(Material for this task)
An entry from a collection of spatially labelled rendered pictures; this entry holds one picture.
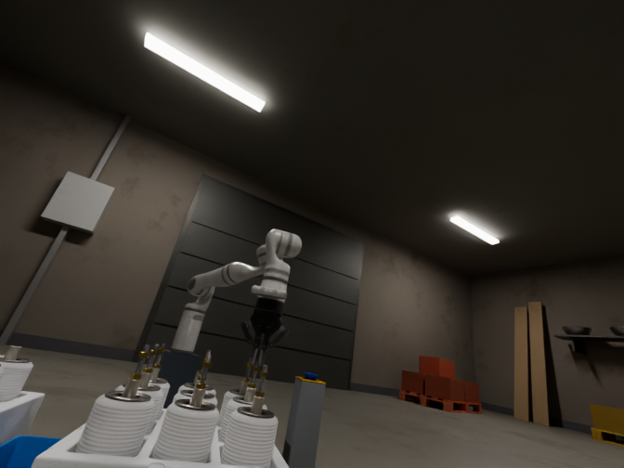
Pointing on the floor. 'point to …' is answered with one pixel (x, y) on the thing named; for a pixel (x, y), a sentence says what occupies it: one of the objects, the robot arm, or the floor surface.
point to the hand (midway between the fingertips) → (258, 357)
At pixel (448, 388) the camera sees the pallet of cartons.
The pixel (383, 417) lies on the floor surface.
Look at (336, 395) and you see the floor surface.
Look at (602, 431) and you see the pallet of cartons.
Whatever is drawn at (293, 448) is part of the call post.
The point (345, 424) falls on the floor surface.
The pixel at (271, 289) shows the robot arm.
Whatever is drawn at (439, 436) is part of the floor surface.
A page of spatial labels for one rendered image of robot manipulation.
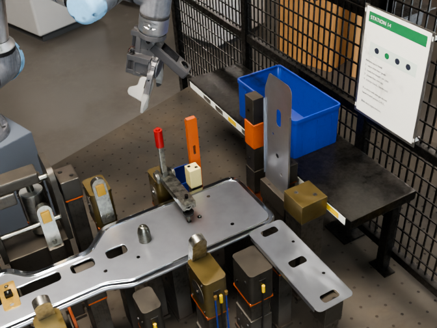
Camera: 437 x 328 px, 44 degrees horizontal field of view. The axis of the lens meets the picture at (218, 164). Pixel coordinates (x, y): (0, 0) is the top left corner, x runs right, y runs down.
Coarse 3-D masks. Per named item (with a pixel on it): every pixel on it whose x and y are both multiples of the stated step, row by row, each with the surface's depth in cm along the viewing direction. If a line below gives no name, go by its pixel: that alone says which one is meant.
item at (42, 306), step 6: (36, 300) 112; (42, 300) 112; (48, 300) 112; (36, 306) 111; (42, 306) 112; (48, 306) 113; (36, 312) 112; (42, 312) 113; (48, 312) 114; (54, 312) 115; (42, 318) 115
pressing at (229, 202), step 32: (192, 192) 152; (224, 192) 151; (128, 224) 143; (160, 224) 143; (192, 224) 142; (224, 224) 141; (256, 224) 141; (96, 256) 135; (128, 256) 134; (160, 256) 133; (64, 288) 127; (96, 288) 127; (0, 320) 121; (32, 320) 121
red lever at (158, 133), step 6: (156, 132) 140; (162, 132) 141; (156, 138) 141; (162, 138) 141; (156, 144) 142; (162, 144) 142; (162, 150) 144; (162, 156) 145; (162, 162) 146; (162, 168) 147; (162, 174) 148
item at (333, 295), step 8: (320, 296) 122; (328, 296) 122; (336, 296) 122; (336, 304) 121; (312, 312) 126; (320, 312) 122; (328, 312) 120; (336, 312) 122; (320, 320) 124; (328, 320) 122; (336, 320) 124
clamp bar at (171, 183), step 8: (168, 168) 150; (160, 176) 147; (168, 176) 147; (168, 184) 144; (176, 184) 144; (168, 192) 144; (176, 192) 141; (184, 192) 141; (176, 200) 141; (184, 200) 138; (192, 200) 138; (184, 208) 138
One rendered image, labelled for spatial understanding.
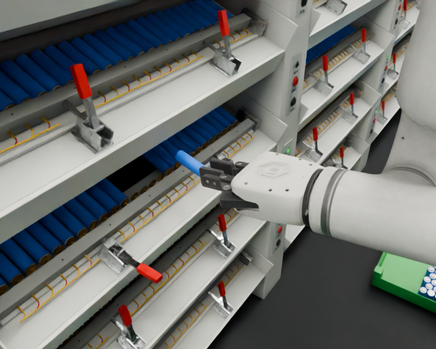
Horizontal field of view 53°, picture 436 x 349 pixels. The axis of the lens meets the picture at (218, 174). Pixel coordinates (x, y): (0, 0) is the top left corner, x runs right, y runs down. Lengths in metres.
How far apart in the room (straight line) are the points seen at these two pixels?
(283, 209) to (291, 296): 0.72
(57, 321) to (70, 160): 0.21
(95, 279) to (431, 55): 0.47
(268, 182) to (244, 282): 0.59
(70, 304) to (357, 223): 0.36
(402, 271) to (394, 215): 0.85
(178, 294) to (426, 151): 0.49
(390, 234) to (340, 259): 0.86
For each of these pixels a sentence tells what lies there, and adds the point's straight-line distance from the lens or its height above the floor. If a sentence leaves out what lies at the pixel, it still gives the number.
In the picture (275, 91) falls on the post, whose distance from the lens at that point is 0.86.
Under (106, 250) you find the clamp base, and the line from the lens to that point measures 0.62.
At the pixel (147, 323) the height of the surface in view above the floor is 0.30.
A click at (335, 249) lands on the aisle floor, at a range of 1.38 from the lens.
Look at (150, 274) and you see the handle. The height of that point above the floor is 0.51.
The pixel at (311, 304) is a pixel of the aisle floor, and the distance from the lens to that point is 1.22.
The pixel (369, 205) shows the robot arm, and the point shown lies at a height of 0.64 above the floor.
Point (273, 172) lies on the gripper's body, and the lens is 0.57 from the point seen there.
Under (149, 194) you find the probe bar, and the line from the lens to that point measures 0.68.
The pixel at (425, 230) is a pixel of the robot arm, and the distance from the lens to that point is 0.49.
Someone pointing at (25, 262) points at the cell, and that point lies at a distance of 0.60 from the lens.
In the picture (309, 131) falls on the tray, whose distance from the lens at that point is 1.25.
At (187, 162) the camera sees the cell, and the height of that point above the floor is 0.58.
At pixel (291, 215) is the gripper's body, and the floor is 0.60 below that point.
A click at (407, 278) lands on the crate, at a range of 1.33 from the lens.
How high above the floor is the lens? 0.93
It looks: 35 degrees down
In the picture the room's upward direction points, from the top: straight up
(End Material for this task)
(Material for this task)
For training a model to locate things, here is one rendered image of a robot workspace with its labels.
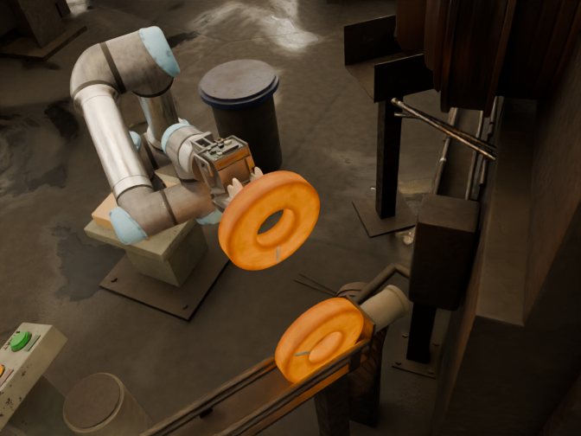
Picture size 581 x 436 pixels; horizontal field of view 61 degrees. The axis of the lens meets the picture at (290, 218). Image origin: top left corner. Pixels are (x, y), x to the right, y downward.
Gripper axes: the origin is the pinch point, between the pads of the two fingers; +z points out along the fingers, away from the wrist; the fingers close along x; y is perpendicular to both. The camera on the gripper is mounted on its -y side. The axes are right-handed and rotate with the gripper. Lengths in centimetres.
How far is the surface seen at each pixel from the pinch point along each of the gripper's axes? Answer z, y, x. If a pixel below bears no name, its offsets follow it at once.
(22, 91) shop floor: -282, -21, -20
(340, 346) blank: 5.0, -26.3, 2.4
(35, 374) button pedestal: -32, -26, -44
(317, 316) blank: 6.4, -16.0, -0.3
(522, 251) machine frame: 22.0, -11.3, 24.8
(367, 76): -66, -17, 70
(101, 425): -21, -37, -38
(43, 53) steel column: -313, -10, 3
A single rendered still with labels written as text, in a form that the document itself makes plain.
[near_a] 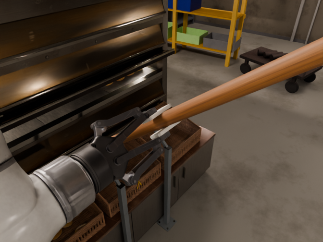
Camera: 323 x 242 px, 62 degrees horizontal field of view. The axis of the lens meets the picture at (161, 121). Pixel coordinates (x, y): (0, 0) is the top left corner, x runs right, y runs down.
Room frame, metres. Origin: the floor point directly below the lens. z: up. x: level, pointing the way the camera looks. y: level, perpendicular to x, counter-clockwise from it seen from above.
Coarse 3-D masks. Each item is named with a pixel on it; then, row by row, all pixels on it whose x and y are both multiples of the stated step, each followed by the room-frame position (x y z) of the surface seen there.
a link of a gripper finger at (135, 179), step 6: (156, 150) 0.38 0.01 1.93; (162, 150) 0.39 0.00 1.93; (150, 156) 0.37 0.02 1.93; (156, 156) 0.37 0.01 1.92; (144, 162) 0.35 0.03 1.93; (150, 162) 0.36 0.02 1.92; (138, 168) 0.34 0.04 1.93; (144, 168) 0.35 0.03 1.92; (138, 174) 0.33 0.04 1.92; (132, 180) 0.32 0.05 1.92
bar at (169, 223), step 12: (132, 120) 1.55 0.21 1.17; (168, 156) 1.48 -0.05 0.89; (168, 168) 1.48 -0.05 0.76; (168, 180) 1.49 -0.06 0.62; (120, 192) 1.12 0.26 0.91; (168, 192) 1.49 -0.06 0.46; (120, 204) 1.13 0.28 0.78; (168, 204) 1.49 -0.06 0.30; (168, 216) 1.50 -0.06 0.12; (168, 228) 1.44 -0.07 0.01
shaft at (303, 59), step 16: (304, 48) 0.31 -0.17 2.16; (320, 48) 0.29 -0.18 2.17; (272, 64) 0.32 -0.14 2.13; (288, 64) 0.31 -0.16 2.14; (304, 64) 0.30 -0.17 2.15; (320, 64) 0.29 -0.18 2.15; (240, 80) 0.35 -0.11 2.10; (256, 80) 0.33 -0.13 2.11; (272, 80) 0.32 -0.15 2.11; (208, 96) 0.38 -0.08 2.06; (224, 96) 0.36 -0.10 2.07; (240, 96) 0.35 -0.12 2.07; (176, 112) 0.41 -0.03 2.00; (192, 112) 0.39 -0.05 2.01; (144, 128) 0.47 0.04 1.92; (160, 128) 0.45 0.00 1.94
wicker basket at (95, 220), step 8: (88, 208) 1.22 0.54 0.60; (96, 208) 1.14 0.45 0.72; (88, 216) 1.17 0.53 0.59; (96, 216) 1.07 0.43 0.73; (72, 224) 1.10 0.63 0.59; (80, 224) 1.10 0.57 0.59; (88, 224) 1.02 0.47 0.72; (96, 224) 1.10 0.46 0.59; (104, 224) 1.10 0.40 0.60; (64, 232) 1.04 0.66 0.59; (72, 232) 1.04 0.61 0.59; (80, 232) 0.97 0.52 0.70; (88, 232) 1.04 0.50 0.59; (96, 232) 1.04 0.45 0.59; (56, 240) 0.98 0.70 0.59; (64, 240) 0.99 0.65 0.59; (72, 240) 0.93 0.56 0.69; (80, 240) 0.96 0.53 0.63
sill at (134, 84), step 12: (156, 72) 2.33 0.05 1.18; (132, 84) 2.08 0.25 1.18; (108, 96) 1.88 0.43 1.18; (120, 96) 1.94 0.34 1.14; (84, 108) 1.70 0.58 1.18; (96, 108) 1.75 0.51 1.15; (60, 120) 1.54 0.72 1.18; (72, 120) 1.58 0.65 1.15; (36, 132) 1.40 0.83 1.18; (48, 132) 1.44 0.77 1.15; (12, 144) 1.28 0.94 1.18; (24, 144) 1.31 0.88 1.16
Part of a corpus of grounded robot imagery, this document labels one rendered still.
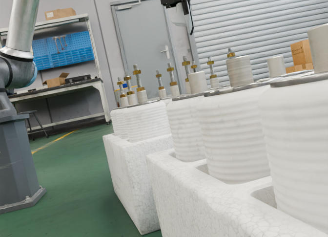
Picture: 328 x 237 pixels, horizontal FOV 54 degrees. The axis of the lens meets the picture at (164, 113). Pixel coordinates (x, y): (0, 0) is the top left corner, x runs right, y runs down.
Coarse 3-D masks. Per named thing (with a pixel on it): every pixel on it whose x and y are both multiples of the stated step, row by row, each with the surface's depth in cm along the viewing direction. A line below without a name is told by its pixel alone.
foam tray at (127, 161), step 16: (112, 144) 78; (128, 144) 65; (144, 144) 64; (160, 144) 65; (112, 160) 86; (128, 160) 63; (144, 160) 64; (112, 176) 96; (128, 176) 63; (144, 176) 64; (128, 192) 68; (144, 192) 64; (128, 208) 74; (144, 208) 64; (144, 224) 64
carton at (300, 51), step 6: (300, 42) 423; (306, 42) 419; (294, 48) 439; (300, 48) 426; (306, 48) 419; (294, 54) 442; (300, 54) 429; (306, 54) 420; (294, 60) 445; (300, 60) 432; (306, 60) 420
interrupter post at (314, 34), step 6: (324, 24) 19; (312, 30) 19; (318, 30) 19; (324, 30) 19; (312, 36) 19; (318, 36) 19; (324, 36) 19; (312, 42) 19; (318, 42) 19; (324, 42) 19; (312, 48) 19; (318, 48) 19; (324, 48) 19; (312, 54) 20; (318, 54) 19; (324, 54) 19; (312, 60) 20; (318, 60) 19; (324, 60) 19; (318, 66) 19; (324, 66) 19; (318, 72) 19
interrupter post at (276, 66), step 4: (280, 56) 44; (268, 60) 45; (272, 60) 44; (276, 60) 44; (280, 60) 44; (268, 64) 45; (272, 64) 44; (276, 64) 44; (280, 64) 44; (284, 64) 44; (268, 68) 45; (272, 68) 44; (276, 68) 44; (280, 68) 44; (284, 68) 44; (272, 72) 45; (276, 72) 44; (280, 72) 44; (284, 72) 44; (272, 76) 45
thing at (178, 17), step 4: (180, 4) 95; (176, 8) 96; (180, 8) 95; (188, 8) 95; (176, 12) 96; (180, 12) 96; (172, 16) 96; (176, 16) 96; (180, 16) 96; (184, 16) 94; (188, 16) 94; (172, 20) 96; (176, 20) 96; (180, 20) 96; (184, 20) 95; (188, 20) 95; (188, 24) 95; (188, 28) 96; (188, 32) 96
(End Material for this task)
(Material for this task)
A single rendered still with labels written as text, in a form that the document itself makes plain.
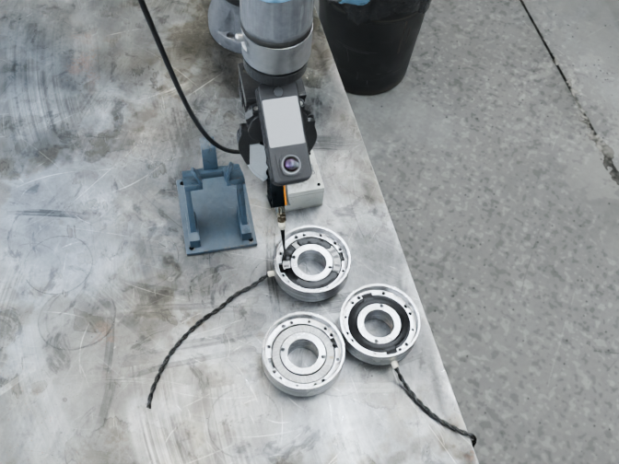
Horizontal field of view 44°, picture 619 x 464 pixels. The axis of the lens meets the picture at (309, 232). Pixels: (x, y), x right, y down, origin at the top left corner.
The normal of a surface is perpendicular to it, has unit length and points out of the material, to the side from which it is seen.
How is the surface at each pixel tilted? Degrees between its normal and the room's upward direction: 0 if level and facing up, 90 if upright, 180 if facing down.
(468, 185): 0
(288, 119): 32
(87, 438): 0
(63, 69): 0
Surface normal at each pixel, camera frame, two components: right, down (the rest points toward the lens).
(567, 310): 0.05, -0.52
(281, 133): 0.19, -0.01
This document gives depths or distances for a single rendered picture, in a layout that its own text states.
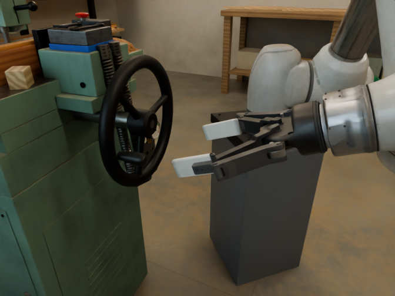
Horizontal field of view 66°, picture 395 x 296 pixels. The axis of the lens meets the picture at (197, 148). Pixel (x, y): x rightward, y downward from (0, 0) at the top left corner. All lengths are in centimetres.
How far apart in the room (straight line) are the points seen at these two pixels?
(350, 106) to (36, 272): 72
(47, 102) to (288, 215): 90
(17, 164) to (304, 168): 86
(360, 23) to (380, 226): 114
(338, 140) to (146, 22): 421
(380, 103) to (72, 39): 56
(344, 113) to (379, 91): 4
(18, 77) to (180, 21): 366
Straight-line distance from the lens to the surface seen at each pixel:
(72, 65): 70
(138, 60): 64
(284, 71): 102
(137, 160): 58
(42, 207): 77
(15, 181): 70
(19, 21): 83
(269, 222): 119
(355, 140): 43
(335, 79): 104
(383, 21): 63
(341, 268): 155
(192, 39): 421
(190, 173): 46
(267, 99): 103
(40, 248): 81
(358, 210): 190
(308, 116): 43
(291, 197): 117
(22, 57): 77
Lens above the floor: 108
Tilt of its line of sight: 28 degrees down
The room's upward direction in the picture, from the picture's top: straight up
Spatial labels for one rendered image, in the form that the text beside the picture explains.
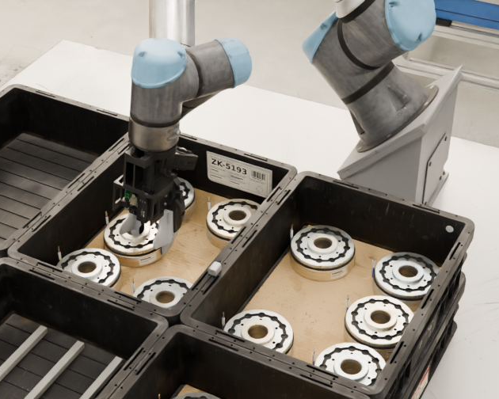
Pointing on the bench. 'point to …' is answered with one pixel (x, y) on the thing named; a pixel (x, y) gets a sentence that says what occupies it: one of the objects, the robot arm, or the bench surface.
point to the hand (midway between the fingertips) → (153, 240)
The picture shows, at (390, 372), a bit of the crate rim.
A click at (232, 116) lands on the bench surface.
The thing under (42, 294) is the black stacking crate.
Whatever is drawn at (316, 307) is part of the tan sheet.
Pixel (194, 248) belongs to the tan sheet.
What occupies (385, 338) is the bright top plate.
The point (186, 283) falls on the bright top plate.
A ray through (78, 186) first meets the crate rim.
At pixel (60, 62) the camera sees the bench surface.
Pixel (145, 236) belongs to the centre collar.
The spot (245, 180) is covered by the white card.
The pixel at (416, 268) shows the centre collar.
(End Material for this task)
=== Try it ===
Above are the records; restate exactly the lines from the one containing "An entry from" through the one containing "Pointing on the floor.", keeping pictures out.

=== Written answer ===
An entry from a collection of spatially labelled rendered pictures; this entry holds one picture.
Pointing on the floor. 'point to …' is answered with one pixel (x, y) on the thing named; for a pixel (x, y), a sentence says what occupies it: one of the objects, the robot arm, or the floor surface.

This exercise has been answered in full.